* Exercise: Word for word, restate the lines from the start of the data below through the line containing "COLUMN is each".

── Supplied material ──

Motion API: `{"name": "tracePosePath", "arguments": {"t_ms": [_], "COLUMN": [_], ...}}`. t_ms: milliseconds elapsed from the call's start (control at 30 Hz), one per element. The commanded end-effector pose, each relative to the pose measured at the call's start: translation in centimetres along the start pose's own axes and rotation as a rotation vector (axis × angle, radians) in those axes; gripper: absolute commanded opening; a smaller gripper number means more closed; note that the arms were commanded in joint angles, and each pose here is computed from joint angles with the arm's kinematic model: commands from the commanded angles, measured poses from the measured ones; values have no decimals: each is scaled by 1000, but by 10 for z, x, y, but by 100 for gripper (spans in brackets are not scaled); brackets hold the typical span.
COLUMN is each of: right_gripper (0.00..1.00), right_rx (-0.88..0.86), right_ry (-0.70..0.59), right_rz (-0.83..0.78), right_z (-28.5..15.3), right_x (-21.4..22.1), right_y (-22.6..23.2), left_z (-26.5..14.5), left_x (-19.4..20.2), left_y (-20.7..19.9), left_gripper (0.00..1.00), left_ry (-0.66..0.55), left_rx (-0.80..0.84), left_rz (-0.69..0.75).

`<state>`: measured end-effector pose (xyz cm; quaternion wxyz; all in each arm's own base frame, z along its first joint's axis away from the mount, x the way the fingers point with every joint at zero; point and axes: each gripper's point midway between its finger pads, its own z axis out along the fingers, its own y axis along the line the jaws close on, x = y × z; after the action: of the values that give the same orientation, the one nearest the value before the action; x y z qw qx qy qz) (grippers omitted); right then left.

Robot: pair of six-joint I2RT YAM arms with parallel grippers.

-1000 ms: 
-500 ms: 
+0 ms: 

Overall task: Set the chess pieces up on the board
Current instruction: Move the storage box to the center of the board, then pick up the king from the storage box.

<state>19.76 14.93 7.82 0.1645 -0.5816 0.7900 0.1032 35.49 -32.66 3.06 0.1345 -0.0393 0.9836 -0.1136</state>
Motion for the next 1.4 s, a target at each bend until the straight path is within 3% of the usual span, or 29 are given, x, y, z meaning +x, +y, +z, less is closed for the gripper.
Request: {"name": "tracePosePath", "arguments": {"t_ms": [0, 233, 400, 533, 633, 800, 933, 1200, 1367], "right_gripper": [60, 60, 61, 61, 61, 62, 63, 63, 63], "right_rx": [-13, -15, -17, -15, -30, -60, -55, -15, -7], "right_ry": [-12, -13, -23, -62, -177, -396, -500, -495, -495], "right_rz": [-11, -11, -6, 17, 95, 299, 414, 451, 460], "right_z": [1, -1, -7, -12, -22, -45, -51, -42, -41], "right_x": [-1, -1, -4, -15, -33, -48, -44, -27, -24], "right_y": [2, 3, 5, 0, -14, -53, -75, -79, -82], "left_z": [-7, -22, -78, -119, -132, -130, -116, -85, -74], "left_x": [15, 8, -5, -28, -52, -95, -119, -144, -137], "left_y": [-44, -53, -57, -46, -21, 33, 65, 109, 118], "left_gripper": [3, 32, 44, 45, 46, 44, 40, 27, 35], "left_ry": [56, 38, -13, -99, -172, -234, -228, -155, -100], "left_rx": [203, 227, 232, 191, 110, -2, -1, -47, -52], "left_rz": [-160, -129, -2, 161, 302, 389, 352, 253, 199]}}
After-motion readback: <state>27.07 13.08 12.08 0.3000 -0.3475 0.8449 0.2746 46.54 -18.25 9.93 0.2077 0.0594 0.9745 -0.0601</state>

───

* Reply to the exercise:
Motion API: `{"name": "tracePosePath", "arguments": {"t_ms": [_], "COLUMN": [_], ...}}`. t_ms: milliseconds elapsed from the call's start (control at 30 Hz), one per element. The commanded end-effector pose, each relative to the pose measured at the call's start: translation in centimetres along the start pose's own axes and rotation as a rotation vector (axis × angle, radians) in those axes; gripper: absolute commanded opening; a smaller gripper number means more closed; note that the arms were commanded in joint angles, and each pose here is computed from joint angles with the arm's kinematic model: commands from the commanded angles, measured poses from the measured ones; values have no decimals: each is scaled by 1000, but by 10 for z, x, y, but by 100 for gripper (spans in brackets are not scaled); brackets hold the typical span.
COLUMN is each of: right_gripper (0.00..1.00), right_rx (-0.88..0.86), right_ry (-0.70..0.59), right_rz (-0.83..0.78), right_z (-28.5..15.3), right_x (-21.4..22.1), right_y (-22.6..23.2), left_z (-26.5..14.5), left_x (-19.4..20.2), left_y (-20.7..19.9), left_gripper (0.00..1.00), left_ry (-0.66..0.55), left_rx (-0.80..0.84), left_rz (-0.69..0.75).

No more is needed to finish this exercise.